- Task -
Only text belongs in your copy of the listing below; reproduce it exactly and leave out the pictures.
******
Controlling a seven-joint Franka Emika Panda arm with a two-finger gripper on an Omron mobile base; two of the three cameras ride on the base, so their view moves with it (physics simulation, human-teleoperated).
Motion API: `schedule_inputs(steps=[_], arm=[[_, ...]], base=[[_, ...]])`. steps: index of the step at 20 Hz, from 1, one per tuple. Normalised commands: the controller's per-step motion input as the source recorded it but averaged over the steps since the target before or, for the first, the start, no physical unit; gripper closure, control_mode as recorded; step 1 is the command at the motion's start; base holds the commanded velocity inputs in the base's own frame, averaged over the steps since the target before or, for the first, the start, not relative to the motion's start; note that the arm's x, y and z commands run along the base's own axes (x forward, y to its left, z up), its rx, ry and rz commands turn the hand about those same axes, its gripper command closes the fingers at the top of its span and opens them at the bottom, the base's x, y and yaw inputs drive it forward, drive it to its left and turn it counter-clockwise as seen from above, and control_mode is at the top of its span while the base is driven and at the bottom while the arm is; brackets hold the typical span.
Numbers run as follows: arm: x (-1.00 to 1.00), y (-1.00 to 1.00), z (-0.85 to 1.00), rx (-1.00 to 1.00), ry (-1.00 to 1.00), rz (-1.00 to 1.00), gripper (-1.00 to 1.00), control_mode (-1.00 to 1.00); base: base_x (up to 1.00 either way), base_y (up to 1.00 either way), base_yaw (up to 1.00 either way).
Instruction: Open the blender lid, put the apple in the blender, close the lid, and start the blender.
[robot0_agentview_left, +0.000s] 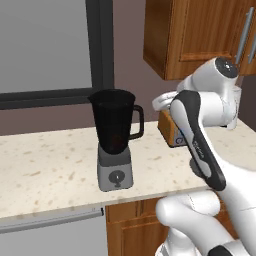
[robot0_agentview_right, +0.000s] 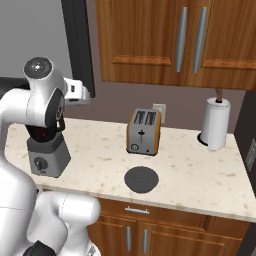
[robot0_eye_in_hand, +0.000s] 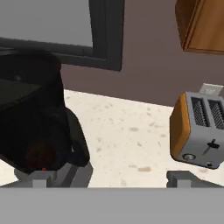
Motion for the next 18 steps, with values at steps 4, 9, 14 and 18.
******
- Completed exercise -
Controlling a seven-joint Franka Emika Panda arm with a two-finger gripper on an Omron mobile base; two of the three cameras ride on the base, so their view moves with it (physics simulation, human-teleoperated).
Motion API: `schedule_inputs(steps=[_], arm=[[_, ...]], base=[[_, ...]])`. steps: index of the step at 20 Hz, from 1, one per tuple. Normalised commands: the controller's per-step motion input as the source recorded it but averaged over the steps since the target before or, for the first, the start, no physical unit; gripper closure, control_mode as recorded; step 1 is the command at the motion's start; base holds the commanded velocity inputs in the base's own frame, averaged over the steps since the target before or, for the first, the start, not relative to the motion's start; note that the arm's x, y and z commands run along the base's own axes (x forward, y to its left, z up), its rx, ry and rz commands turn the hand about those same axes, its gripper command closes the fingers at the top of its span and opens them at the bottom, the base's x, y and yaw inputs drive it forward, drive it to its left and turn it counter-clockwise as seen from above, and control_mode is at the top of its span while the base is driven and at the bottom while the arm is; brackets hold the typical span.
Numbers run as follows: arm: x (-1.00 to 1.00), y (-1.00 to 1.00), z (-0.85 to 1.00), rx (-1.00 to 1.00), ry (-1.00 to 1.00), rz (-1.00 to 1.00), gripper (-1.00 to 1.00), control_mode (-1.00 to 1.00); base: base_x (up to 1.00 either way), base_y (up to 1.00 either way), base_yaw (up to 1.00 either way).
Instruction: Open the blender lid, put the apple in the blender, close the lid, and start the blender.
[robot0_agentview_left, +0.000s] 
[robot0_agentview_right, +0.000s] 
[robot0_eye_in_hand, +0.000s] 
Motion for the next 18 steps, with values at steps 4, 9, 14 and 18.

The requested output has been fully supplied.